WHAT THE TASK REQUIRES:
Please go line by line and repeat the data below exactly, with no images.

§

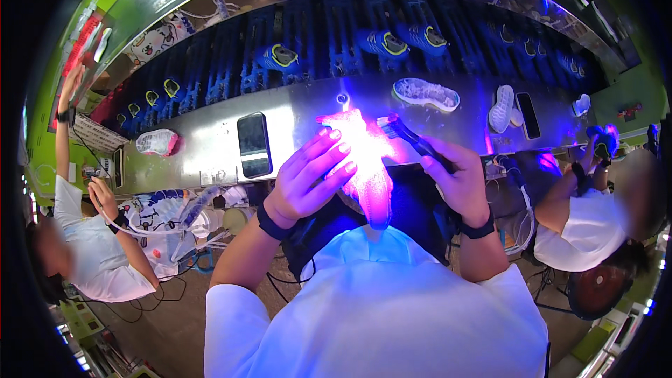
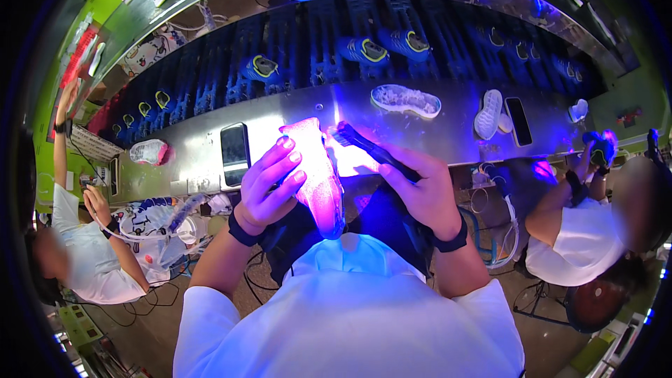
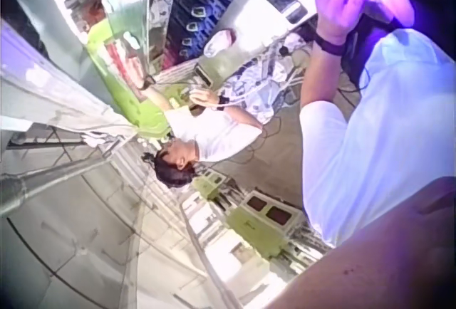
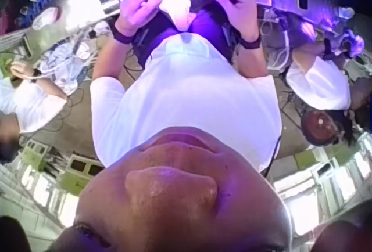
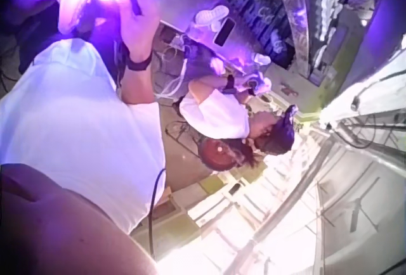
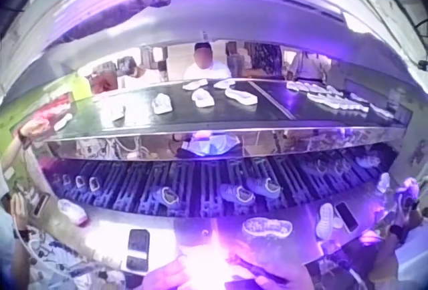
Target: Applying adhesive or sealant to shoe components on an assembly line conveyor.
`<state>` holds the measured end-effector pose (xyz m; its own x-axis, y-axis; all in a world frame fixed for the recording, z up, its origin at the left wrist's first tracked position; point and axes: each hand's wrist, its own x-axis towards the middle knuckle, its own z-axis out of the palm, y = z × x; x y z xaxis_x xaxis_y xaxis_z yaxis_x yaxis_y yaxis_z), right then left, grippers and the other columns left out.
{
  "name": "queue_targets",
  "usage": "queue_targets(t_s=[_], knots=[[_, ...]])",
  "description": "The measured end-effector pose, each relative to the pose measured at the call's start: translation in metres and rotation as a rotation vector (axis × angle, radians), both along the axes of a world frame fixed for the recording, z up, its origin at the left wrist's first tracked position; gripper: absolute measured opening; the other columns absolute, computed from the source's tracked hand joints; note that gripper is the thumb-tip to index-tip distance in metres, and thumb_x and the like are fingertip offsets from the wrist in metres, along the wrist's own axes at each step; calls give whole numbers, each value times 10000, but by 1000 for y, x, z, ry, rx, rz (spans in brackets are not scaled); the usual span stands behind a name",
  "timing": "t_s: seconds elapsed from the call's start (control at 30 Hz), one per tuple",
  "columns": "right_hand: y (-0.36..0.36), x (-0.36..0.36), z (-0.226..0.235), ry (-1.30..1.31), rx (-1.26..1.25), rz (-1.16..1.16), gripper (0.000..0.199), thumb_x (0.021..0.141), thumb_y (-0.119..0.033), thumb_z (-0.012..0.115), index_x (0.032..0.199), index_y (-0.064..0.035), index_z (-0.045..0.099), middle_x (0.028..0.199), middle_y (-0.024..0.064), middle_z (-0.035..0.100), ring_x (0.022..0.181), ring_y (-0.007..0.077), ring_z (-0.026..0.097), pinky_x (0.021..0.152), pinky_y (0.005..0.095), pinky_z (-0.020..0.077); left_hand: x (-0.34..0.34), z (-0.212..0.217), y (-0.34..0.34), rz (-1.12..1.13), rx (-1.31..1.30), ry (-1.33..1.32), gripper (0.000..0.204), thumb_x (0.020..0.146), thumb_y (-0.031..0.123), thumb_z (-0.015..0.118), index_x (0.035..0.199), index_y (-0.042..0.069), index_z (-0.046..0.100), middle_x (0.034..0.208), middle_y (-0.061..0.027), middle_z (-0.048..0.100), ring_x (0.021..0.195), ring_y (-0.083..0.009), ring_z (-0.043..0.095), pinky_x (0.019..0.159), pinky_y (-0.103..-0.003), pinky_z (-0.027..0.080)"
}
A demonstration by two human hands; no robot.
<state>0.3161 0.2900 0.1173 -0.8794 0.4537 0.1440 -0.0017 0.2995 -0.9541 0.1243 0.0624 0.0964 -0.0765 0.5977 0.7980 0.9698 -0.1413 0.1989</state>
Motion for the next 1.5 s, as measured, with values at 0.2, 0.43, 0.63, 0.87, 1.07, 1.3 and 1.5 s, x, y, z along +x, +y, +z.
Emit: queue_targets(t_s=[0.2,0.43,0.63,0.87,1.07,1.3,1.5], knots=[[-3,-8,8,-25,237,-20,356,919,-48,740,1266,17,695,1072,106,758,959,151,699,872,294,533,4,7,1,-81,-65,135,321,846,116,720,1166,118,737,1242,-124,684,1198,-356,665,1064,-525,544],[2,-3,13,-64,318,6,366,884,-47,764,1243,-9,710,1085,148,758,986,229,727,881,325,544,-1,10,6,-76,-109,167,313,857,117,719,1168,129,749,1262,-103,679,1214,-344,658,1092,-514,524],[14,11,-6,-39,268,35,372,871,-45,778,1235,-6,716,994,93,747,876,158,694,810,283,526,4,4,15,-86,-139,148,322,873,116,704,1192,128,742,1291,-102,662,1258,-341,632,1115,-521,504],[30,54,-11,-149,-153,205,377,907,-109,784,1241,43,701,922,15,705,821,79,615,745,250,491,3,-2,28,-64,-156,127,307,882,126,692,1184,117,742,1285,-112,658,1261,-340,629,1109,-558,499],[41,35,-18,-119,-137,103,371,894,-64,768,1246,30,696,1102,102,757,1014,148,673,926,304,516,16,-12,40,-60,-168,56,328,853,118,710,1178,117,749,1270,-125,665,1245,-362,637,1099,-574,497],[55,50,-16,-238,-129,142,348,887,-52,758,1227,9,719,1058,95,756,966,141,677,879,294,521,17,-19,49,31,-191,-101,473,746,-3,717,1206,104,740,1276,-141,665,1238,-391,634,1089,-572,499],[57,31,-23,-170,-54,107,354,883,-71,773,1222,14,716,1045,92,755,943,136,670,871,290,520,19,-24,52,81,-169,-114,521,723,-45,698,1221,104,735,1270,-143,668,1229,-393,640,1083,-564,505]])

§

RESPONSE AREA:
Target: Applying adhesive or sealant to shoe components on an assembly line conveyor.
`<state>` holds the measured end-effector pose (xyz m; its own x-axis, y-axis; all in a world frame fixed for the recording, z up, its origin at the left wrist's first tracked position; point and axes: each hand's wrist, its own x-axis towards the middle knuckle, its own z-axis out of the palm, y = z × x; x y z xaxis_x xaxis_y xaxis_z yaxis_x yaxis_y yaxis_z), right then left, grippers and the other columns left out.
{
  "name": "queue_targets",
  "usage": "queue_targets(t_s=[_], knots=[[_, ...]])",
  "description": "The measured end-effector pose, each relative to the pose measured at the call's start: translation in metres and rotation as a rotation vector (axis × angle, radians), both along the axes of a world frame fixed for the recording, z up, its origin at the left wrist's first tracked position; gripper: absolute measured opening; the other columns absolute, computed from the source's tracked hand joints; note that gripper is the thumb-tip to index-tip distance in metres, and thumb_x and the like are fingertip offsets from the wrist in metres, along the wrist's own axes at each step; calls give whole numbers, each value times 10000, but by 1000 for y, x, z, ry, rx, rz (spans in brackets are not scaled); the usual span stands behind a name",
  "timing": "t_s: seconds elapsed from the call's start (control at 30 Hz), one per tuple",
  "columns": "right_hand: y (-0.36..0.36), x (-0.36..0.36), z (-0.226..0.235), ry (-1.30..1.31), rx (-1.26..1.25), rz (-1.16..1.16), gripper (0.000..0.199), thumb_x (0.021..0.141), thumb_y (-0.119..0.033), thumb_z (-0.012..0.115), index_x (0.032..0.199), index_y (-0.064..0.035), index_z (-0.045..0.099), middle_x (0.028..0.199), middle_y (-0.024..0.064), middle_z (-0.035..0.100), ring_x (0.022..0.181), ring_y (-0.007..0.077), ring_z (-0.026..0.097), pinky_x (0.021..0.152), pinky_y (0.005..0.095), pinky_z (-0.020..0.077); left_hand: x (-0.34..0.34), z (-0.212..0.217), y (-0.34..0.34), rz (-1.12..1.13), rx (-1.31..1.30), ry (-1.33..1.32), gripper (0.000..0.204), thumb_x (0.020..0.146), thumb_y (-0.031..0.123), thumb_z (-0.015..0.118), index_x (0.035..0.199), index_y (-0.042..0.069), index_z (-0.046..0.100), middle_x (0.034..0.208), middle_y (-0.061..0.027), middle_z (-0.048..0.100), ring_x (0.021..0.195), ring_y (-0.083..0.009), ring_z (-0.043..0.095), pinky_x (0.019..0.159), pinky_y (-0.103..-0.003), pinky_z (-0.027..0.080)"
}
A demonstration by two human hands; no robot.
<state>0.3161 0.2900 0.1173 -0.8794 0.4537 0.1440 -0.0017 0.2995 -0.9541 0.1243 0.0624 0.0964 -0.0765 0.5977 0.7980 0.9698 -0.1413 0.1989</state>
Motion for the next 1.5 s, as measured, with values at 0.2, 0.43, 0.63, 0.87, 1.07, 1.3 and 1.5 s, x, y, z along +x, +y, +z.
Emit: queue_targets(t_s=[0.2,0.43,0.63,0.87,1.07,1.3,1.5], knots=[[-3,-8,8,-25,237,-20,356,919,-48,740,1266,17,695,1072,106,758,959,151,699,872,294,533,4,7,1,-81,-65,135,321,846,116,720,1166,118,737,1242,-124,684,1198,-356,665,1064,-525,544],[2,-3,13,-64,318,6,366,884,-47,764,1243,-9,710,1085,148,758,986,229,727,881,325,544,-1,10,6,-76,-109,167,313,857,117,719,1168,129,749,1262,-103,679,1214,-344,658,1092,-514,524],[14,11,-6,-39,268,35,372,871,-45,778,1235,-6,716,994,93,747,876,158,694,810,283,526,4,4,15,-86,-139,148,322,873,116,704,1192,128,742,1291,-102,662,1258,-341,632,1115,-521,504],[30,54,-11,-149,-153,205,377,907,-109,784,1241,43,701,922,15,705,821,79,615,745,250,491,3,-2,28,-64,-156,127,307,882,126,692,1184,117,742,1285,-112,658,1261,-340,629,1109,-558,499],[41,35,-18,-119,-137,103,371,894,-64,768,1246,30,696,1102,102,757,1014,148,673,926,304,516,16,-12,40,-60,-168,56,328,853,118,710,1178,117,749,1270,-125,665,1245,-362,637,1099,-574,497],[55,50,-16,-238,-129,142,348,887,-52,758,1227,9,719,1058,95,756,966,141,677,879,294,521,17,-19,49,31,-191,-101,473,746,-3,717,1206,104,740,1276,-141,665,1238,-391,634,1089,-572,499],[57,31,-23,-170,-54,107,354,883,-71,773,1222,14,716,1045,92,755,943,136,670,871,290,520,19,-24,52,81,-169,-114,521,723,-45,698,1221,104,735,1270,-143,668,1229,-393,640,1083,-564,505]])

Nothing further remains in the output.